Located along the Pacific Ring of Fire, Costa Rica is home to several volcanoes. While some of these are dormant, others are highly active. After the earthquake that struck Costa Rica last week, four of the country's volcanoes are under close watch in case they show signs of seismic activity, but what makes these mighty mountains blow?
Volcanoes are ruptures in the Earth's surface, often caused when tectonic plates - the vast land masses that continents sit on - collide with one another. Tectonic plates are constantly shifting, which is why earthquakes like the one that hit Costa Rica last week happen, as the movement creates tension along the areas where the plates meet, which are known as fault lines. However, although the volcanoes of Costa Rica were created by this tension between tectonic plates, this is relatively unusual, and volcanoes aren't usually formed in this way.
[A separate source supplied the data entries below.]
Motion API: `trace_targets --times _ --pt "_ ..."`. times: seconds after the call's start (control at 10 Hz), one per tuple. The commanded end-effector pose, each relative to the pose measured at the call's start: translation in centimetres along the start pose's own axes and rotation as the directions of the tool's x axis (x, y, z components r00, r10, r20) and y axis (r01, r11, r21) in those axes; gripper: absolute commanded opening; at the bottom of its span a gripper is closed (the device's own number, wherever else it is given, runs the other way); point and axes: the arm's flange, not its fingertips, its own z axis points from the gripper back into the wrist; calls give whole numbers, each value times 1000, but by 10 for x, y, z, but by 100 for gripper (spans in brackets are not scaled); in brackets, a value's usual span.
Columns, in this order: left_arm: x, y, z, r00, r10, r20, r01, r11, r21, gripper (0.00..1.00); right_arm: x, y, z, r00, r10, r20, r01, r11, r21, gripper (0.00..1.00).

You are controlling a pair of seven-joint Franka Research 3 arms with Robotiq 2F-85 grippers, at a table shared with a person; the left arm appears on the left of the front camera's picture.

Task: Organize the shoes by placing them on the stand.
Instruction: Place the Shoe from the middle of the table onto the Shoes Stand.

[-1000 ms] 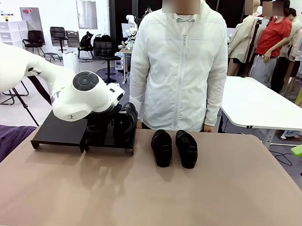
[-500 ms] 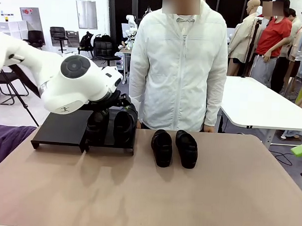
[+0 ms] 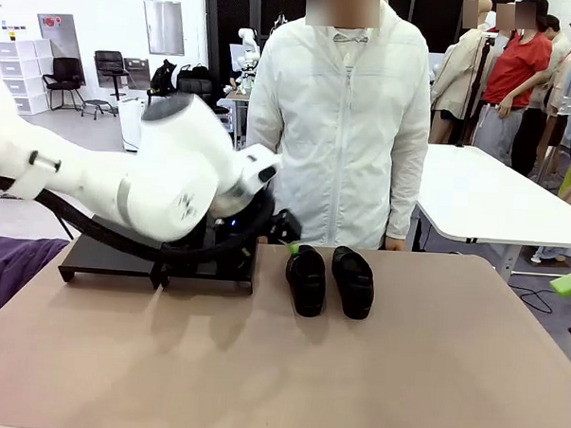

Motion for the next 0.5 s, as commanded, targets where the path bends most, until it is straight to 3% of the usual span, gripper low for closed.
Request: trace_targets --times 0.0,0.2,0.3,0.4 --pt "53 188 212 965 -126 -228 76 973 -218 100 1 1 3 1000 25 1 -25 1000 17 100" --pt "47 213 221 948 -172 -267 82 945 -316 100 1 1 3 1000 25 1 -25 1000 17 100" --pt "34 229 224 916 -272 -294 159 920 -358 100 1 1 3 1000 25 1 -25 1000 17 100" --pt "15 251 228 888 -272 -371 135 925 -356 100 1 1 3 1000 25 1 -25 1000 17 100"
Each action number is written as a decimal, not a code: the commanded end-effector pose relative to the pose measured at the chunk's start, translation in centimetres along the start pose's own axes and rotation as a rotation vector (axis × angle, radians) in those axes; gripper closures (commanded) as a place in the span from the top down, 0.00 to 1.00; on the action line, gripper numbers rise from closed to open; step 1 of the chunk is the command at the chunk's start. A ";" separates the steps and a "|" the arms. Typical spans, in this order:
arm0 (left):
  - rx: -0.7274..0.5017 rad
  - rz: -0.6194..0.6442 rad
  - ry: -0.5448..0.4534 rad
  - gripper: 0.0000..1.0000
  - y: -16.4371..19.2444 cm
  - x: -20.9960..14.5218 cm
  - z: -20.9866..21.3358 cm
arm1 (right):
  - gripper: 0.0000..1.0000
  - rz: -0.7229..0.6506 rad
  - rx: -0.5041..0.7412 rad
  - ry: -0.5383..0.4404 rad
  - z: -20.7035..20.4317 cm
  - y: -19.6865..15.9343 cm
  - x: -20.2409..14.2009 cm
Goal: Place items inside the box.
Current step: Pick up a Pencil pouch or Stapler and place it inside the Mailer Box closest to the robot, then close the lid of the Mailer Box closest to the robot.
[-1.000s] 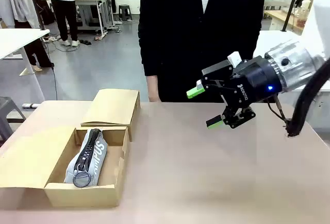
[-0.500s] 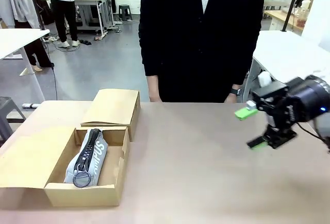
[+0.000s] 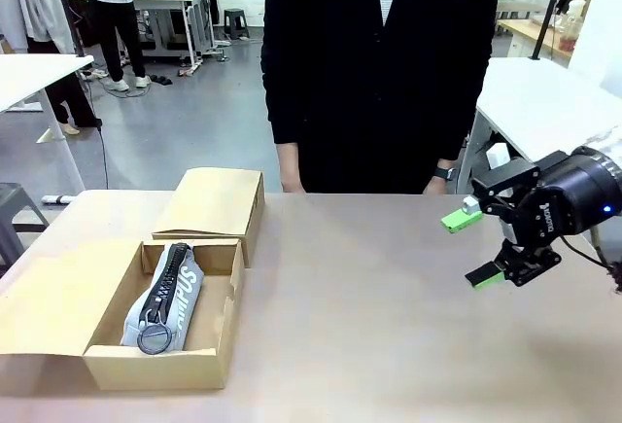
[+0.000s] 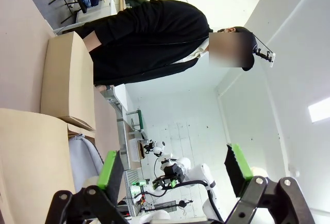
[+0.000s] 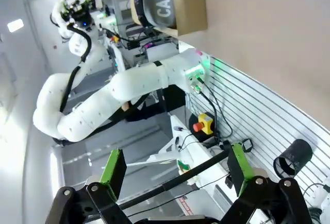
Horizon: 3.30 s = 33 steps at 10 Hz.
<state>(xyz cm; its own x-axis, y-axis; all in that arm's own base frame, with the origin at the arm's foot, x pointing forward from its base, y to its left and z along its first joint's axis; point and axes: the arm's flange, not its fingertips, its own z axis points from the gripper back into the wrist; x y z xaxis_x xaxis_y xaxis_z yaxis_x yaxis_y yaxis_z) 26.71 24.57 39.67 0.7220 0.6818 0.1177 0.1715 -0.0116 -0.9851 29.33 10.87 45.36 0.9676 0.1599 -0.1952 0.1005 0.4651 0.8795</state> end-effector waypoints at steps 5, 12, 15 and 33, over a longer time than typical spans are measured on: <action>-0.014 -0.014 0.002 1.00 -0.1 -0.5 -0.2 | 1.00 -0.290 0.117 -0.045 7.4 -11.0 -0.8; -0.014 -0.014 0.002 1.00 -0.1 -0.5 -0.2 | 1.00 -0.208 0.117 -0.071 8.2 -8.0 -0.4; -0.014 -0.014 0.002 1.00 -0.1 -0.5 -0.2 | 1.00 -0.208 0.117 -0.071 8.2 -8.0 -0.4; -0.398 -1.515 0.516 1.00 1.8 -5.8 -9.1 | 1.00 -0.208 0.117 -0.071 8.2 -8.0 -0.4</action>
<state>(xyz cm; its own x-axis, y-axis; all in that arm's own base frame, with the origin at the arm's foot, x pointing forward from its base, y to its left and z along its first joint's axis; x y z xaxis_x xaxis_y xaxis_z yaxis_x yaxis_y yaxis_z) 28.02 13.58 38.94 -0.1683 0.0361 0.9851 0.9812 0.1017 0.1639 29.90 -0.26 41.67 0.9332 0.0058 -0.3593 0.3284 0.3924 0.8592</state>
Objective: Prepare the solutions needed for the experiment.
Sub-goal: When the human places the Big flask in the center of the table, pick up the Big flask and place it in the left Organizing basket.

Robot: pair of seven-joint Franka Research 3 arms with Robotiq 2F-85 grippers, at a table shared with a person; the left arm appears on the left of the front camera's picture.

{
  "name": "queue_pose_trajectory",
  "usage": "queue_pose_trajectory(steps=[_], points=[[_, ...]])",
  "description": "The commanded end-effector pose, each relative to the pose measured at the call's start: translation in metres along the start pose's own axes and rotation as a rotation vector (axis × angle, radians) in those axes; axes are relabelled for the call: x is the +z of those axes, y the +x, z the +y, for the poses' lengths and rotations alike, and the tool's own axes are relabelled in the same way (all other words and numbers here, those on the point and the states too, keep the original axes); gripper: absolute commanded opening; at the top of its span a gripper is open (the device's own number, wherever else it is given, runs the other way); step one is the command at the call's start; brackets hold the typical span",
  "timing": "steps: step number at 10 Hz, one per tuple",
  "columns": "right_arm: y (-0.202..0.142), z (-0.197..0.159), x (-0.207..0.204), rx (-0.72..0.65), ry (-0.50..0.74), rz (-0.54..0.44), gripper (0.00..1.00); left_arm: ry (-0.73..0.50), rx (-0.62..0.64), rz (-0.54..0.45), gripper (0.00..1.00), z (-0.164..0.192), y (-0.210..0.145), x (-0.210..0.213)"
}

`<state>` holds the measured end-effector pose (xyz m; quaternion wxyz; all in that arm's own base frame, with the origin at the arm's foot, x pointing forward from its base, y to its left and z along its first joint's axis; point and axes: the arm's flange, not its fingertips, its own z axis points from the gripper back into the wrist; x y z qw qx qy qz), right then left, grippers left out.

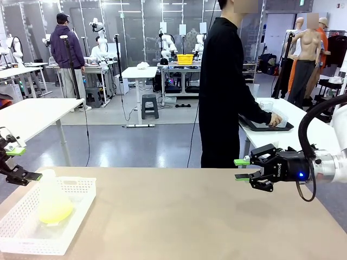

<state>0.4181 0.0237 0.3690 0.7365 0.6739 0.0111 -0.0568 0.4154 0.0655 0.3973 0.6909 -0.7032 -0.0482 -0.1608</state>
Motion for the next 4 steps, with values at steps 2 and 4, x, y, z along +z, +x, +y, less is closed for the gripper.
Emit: queue_pose_trajectory(steps=[2, 4], points=[[-0.0012, 0.0007, -0.0001, 0.007, -0.012, -0.003, 0.47, -0.013, -0.01, 0.003, 1.0, -0.0025, -0.0011, 0.0005], [-0.0012, 0.0007, -0.0001, 0.007, -0.012, -0.003, 0.47, -0.013, -0.01, 0.003, 1.0, -0.0025, -0.0011, 0.0005]])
White-hot molten rock, known as lava, is forced up from deep underground toward the craters at the summit of volcanoes by subterranean pressure. When the steam, gas and heat inside the volcano reach a critical point, the volcano erupts, spewing lava, hot ash and debris high into the air. In fact, volcanic eruptions can be so powerful, the ash clouds can be seen from space!
Located in Costa Rica's Central Highlands, Poas Volcano is one of the most active in the Pacific Ring of Fire. Although the last major eruption occurred in 1910, Poas remains highly active, and you can often see geysers shooting as high as 850 feet into the air. The crater at the summit of Poas Volcano is almost a mile in diameter - if this one blows, it'll be big.
Rincon de la Vieja Volcano in the province of Guanacaste is another of Costa Rica's active volcanoes. Part of the Guanacaste Mountains, Rincon last exhibited signs of major eruptive activity in the late 1960s.
Although Turrialba hasn't erupted since the late 19th century, it's one of the most active in terms of what scientists call fumarolic activity - the emission of deadly gases such as sulfur dioxide, hydrochloric acid and hydrogen sulfide. Turrialba is also located in the Central Highlands, around 25 miles from San Jose.
Arenal Volcano, in the province of Alajuela, is one of the youngest volcanoes in Costa Rica, at around 7,000 years old. Although most of Arenal's activity is fumarolic, an expected eruption in 1968 wiped out the nearby town of Tabacón.
Earthquakes don't always precede volcanic eruptions, but scientists here aren't taking any chances!